La timidité vaincue en 12 leçons… (1912)

« Le grand tort de certains éducateurs, dit Yoritomo-Tashi, est de prôner la modestie en réservant à la timidité les trésors de leur indulgence.
« Cette fausse vertu, même si elle est accompagnée de qualités sérieuses, deviendra toujours un obstacle à la marche vers le Mieux, qui doit être notre but à tous.
« La défiance de nous-mêmes, source de la timidité, découle toujours d'un doute en nos propres forces et ne peut que nous diminuer en nous empêchant de donner à nos pensées et à leur réalisation l'essor qui les ennoblit. »
Source : Gallica

La timidité vaincue en 12 leçons… (1912)

Le timide n'entre point en sympathie avec les siens, quel que soit l'amour qu'il ait pour eux.
L'appréhension de sa gaucherie lui fait redouter les expansions et tandis que souvent son cœur se fond dans un élan de tendresse, l'embarras qu'il éprouve pour la témoigner fait qu'il se dérobe aux marques d'affection des siens.
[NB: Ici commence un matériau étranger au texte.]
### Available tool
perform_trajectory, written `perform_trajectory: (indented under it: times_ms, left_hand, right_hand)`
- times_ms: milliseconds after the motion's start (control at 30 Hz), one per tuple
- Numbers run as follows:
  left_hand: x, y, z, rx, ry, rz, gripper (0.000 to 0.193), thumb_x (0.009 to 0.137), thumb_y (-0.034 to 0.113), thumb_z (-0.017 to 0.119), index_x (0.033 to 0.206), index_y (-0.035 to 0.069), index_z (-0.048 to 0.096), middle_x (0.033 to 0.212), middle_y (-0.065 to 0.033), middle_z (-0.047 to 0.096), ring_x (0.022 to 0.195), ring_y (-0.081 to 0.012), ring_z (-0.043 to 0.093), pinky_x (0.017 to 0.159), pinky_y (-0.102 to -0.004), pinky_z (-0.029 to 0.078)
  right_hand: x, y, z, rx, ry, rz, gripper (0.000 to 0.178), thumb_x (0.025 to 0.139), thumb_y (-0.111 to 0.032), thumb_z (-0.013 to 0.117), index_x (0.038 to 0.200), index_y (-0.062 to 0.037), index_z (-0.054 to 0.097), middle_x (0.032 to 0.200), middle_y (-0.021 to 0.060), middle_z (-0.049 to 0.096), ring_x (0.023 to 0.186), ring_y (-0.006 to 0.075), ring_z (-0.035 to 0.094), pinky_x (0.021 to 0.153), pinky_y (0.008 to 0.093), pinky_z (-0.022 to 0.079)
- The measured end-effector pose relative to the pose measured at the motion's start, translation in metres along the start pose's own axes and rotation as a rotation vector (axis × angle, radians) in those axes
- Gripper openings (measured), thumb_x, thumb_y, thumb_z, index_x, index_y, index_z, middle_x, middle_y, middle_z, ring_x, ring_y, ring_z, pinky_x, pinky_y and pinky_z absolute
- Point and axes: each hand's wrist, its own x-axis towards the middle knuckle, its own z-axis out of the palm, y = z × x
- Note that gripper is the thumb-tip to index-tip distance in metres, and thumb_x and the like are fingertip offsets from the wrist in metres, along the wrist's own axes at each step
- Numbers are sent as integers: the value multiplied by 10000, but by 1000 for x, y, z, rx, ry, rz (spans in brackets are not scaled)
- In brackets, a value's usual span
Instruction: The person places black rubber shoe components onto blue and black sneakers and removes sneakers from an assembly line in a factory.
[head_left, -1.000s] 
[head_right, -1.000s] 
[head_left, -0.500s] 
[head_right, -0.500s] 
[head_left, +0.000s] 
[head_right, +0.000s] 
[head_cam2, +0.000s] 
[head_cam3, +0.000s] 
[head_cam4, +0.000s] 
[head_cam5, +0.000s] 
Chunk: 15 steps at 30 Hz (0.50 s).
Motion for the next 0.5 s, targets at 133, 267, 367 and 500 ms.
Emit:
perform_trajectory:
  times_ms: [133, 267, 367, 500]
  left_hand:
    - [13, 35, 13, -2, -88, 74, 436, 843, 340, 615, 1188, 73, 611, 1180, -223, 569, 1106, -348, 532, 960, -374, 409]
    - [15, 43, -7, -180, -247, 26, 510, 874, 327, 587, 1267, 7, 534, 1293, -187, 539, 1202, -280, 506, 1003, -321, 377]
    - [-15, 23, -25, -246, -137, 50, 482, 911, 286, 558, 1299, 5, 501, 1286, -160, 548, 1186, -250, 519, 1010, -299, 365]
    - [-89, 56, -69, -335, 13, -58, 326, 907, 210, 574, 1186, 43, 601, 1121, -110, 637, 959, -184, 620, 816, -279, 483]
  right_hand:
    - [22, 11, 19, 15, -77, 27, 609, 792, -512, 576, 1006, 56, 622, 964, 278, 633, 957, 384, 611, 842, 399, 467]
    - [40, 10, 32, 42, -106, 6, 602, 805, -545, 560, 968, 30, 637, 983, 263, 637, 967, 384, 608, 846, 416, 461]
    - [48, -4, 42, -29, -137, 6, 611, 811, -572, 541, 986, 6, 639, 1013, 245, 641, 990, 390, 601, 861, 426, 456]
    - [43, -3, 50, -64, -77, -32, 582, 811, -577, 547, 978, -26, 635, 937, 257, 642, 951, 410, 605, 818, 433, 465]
Trop souvent même, c'est par un geste brusque qu'il met fin à une manifestation sentimentale qu'il ne sent pas le courage de traduire telle qu'il la ressent.
Source : Gallica

La timidité vaincue en 12 leçons… (1912)

Et les timides ne peuvent supporter la pensée d'accomplir les gestes qui consacrent la rivalité ; ils préfèrent céder la place à ceux qu'ils pourraient, avec de l'énergie, arriver à éclipser, et, de cela, ils conçoivent un dépit qui s'aggrave très vite de tous les ferments de l'envie.
Il est un paradoxe qui consiste à prétendre que le défaut flétri sous le nom d'envie a parfois l'avantage de provoquer l'émulation, amie du progrès.
Cette défense trop subtile d'un sentiment manquant de grandeur ne peut servir de circonstance atténuante à l'envieux par timidité.